His colleague in the industry Shivendu Mishra is however not clear about the timelessness of the emotion or its enduring quality. “For me, it is all about finding someone, who is in sync with you and your personality and is by your side in the worst situations,’’ Mishra feels.
Two people accepting each other as they are and support each other through the vicissitudes of life is true love, agrees Shikha, a student with NIFT, who feels love can be an undying emotion but one that needs a lot of hard work. “I am fortunate to have parents, who have loved each other through the toughest times. Even when giving up seemed the easier option they always pulled through. I believe that if you find the right person till death do us part is possible,” she says with the refreshing optimism of the young.
Beginning with the story of Shakuntala that she heard in her childhood sparking beautiful notions of romantic love that she compared with the verdant beauty of nature, the exhilarating smell of rain on parched land, gurgling waterfalls, brightly coloured flowers and changing seasons imagining herself as Kalidasa's famed heroine, prolific Telugu writer and avowed feminist Kuppili Padma happily declares that she ‘loves love stories’.
All her stories beginning with her award-winning love letter that she wrote for a contest held by a popular weekly are based on love themes. Her latest book ‘Mantaranagari Sarihaddullo – Prema Kathalu’, which chronicles different aspects of love with contemporary themes even has an interesting story on break-ups, where even breakups are celebrated with a bouquet. “Love is a simple and natural emotion. It is we humans, who complicate it. Love is desire and desire when intense turns to longing.
What is natural desire and what isn’t? What kind of love is right and what isn’t? What is a natural expression of love and what is perceived as unnatural? We have let our courts and society decide this. The irony in this matter is clearly evident from a recent Supreme Court judgement. What was felt unnatural for a hundred years was in one judgement seen as a protection of the expression of human love.

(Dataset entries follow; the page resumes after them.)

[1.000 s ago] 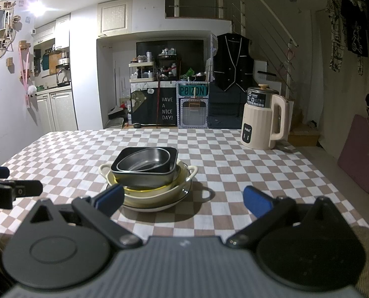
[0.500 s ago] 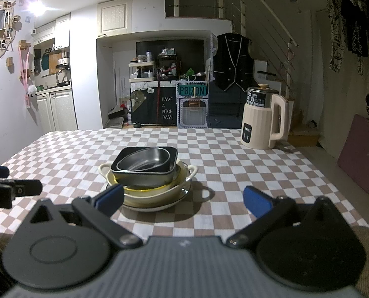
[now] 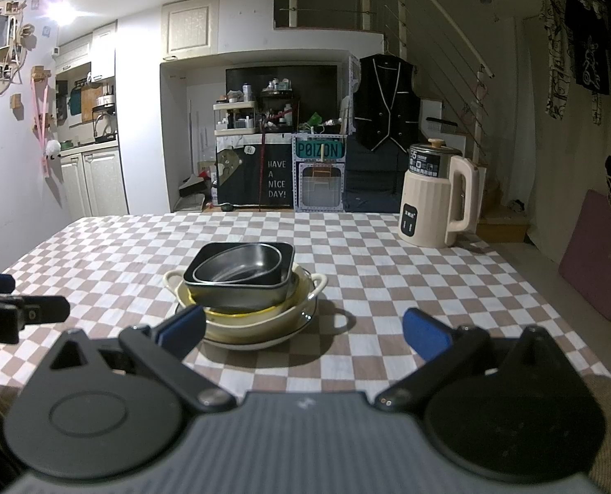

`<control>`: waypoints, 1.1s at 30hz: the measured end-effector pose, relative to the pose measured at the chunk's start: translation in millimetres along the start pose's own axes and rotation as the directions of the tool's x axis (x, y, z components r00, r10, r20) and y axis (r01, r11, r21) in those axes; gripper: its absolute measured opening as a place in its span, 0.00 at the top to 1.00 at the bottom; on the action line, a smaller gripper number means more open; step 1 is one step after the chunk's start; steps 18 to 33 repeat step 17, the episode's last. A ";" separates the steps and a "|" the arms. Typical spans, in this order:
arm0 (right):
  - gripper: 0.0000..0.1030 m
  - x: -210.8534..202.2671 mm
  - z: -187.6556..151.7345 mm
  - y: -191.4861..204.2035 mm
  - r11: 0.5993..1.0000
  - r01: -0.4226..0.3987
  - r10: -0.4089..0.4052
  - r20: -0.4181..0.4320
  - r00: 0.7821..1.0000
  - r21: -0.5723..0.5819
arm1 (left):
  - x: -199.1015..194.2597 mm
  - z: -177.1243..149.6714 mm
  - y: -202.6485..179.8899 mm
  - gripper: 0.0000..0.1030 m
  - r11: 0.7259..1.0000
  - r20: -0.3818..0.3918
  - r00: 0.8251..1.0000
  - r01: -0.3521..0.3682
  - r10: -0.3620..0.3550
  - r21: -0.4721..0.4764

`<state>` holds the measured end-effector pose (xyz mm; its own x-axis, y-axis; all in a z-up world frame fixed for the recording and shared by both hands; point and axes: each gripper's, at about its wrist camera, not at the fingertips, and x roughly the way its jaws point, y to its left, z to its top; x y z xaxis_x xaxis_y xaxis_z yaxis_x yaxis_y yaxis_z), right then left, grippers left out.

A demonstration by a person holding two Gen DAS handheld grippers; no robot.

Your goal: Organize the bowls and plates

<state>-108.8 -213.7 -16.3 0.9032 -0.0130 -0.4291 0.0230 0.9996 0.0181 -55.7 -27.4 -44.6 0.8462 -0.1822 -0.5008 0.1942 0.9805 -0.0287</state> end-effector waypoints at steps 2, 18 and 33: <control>0.00 -0.1 0.0 0.2 1.000 0.000 0.000 0.001 1.000 0.000 | 0.0 0.0 -0.1 0.00 1.000 0.001 1.000 0.001 -0.001 0.000; 0.00 0.3 -0.1 -0.5 1.000 -0.001 0.001 0.000 1.000 0.001 | -1.5 2.6 -1.5 0.00 1.000 0.007 1.000 -0.004 0.004 0.002; 0.00 0.3 -0.1 -0.5 1.000 -0.001 0.001 0.000 1.000 0.001 | -1.5 2.6 -1.5 0.00 1.000 0.007 1.000 -0.004 0.004 0.002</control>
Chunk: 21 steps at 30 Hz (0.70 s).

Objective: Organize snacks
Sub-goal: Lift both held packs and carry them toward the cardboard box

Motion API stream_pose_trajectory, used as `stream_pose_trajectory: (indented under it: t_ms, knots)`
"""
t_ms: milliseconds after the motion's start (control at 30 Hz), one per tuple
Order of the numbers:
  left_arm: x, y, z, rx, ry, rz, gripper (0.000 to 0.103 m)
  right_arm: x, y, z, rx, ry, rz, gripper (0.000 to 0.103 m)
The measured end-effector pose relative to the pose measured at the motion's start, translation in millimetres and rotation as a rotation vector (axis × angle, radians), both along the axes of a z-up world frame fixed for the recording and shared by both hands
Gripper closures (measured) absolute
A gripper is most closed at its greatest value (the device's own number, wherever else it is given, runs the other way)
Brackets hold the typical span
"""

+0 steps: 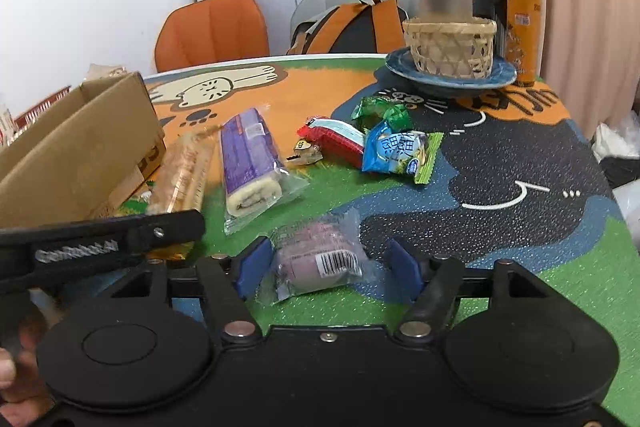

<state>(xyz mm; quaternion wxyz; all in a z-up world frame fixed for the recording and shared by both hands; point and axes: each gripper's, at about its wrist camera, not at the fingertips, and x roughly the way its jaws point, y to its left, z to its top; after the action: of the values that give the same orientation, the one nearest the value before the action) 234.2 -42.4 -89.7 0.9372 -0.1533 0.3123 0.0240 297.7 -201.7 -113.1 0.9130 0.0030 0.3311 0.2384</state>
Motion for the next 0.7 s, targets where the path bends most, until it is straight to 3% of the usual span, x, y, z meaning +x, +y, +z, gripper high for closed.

My latest book on love stories is a collection that embraces the newly sighted rainbow,’’ Padma explains.
Whatever the reason, whatever the season love is an emotion that induces positivity for its loving and giving that making life worth living! This quotation by an unknown author sums it up beautifully ‘Love knows no reason, no boundaries, no distance. It has a sole intention of bringing people together to a time called forever’.